My question is simple: How can a lesson such as this be made practically mandatory for undergraduates to learn but immediately told, inadvertantly, that use of such technology while in class is immoral, unprofessional, or just plain bad. I am writing this in one of my classes and I understand that such action perhaps is unprofessional but this is more my way of expressing my disappointment of this aspect of  the class. As I write, I see the head professor constantly sneaking peaks at the laptop screens in front of her. I see, in the reflection of my screen, the assistant professors scouring the screens from the back of the room, constantly on the look out for the student “goofing off”. I have been “caught” twice this semester talking to people on my MSN Messenger account. I have been giving the same lecture each time on how I should stay on task and start taking notes. Those who know me know I am infamous for not taking traditional notes. Rather than simply rephrasing the slides in my own words on a Word document, I learn the course content by imediately talking about the subject matter with fellow colleagues, family, or friends. Often times, I use MSN to discuss the content with my contacts and many times, I feel I have gained a deepy knowledge of the course content and know that the information will stay with me. Now, I did not have an opportunity to show my chat logs to one professor but I did to the other one. The response I got was less that pleasing. I was told to simply shut down MSN or leave the class. I know some people would say “I’m suuuure you’re consistently on task while in class”. Honestly, I don’t. Like everyone I can find it hard to pay attention for one to three hours at a time but I am still able to use many of the social networking programs on my laptop to properly discuss the content.

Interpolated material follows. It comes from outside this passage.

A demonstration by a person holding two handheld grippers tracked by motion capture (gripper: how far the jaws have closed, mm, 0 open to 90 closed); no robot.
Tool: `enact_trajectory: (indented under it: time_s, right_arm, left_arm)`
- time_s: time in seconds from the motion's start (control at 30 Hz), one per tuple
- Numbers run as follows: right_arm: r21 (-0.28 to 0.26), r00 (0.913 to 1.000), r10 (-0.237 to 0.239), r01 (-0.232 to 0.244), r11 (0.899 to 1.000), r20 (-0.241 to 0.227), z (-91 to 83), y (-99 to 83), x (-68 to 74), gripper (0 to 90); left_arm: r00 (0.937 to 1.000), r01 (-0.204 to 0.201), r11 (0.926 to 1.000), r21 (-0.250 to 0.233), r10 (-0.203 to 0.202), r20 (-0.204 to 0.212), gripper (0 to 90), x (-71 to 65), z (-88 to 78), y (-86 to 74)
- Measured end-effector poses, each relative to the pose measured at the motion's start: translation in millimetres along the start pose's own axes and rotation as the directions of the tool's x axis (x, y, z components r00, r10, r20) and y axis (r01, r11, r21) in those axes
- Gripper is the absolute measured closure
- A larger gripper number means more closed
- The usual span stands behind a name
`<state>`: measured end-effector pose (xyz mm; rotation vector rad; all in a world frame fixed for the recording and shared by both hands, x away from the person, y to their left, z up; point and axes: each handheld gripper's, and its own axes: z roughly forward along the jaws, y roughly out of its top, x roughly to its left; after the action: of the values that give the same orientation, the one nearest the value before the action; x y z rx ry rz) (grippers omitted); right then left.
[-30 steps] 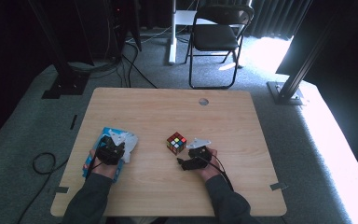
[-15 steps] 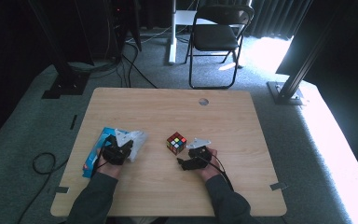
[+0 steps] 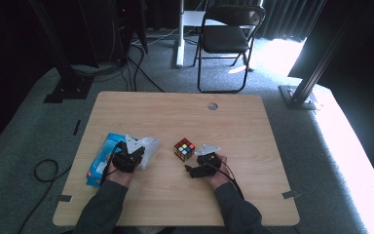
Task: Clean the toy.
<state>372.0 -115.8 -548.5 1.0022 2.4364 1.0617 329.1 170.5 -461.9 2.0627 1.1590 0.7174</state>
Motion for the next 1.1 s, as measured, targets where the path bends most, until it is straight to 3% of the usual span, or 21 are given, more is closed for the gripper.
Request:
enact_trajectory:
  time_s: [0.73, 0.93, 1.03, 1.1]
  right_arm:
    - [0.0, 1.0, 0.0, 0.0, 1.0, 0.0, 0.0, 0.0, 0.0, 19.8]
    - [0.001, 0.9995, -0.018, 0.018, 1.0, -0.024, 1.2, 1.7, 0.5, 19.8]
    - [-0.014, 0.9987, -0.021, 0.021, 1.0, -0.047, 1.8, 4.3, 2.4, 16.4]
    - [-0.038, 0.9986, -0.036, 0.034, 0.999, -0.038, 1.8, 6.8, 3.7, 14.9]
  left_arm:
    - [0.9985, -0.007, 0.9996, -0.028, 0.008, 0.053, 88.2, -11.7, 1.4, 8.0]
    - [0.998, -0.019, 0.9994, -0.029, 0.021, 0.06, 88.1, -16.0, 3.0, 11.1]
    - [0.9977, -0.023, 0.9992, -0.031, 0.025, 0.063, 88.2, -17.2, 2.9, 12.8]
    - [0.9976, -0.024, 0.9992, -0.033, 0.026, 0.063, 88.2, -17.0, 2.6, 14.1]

I would really like to know why we are told that social media should be used often and professionally but told to keep it out of our lecture halls. Well what happens if we teach the marvels and wonders of social media to future generations. Perhaps some students will use the internet and technology as their primary source of learning. Would that not set them up for failure upon entering the university that almost taunts them by offering internet access but refusing to allow them to use it in ways that they know can benefit from.

I’d like to know the general opinion of everyone out there: students, faculty, and high administration alike. Which would be better? A free and open internet where students can use it for their own wishes, good and bad, or should we simply leave the internet as an “at home luxury” or simply restrict internet access to wired access points (libraries for example) to ensure student “productivity”.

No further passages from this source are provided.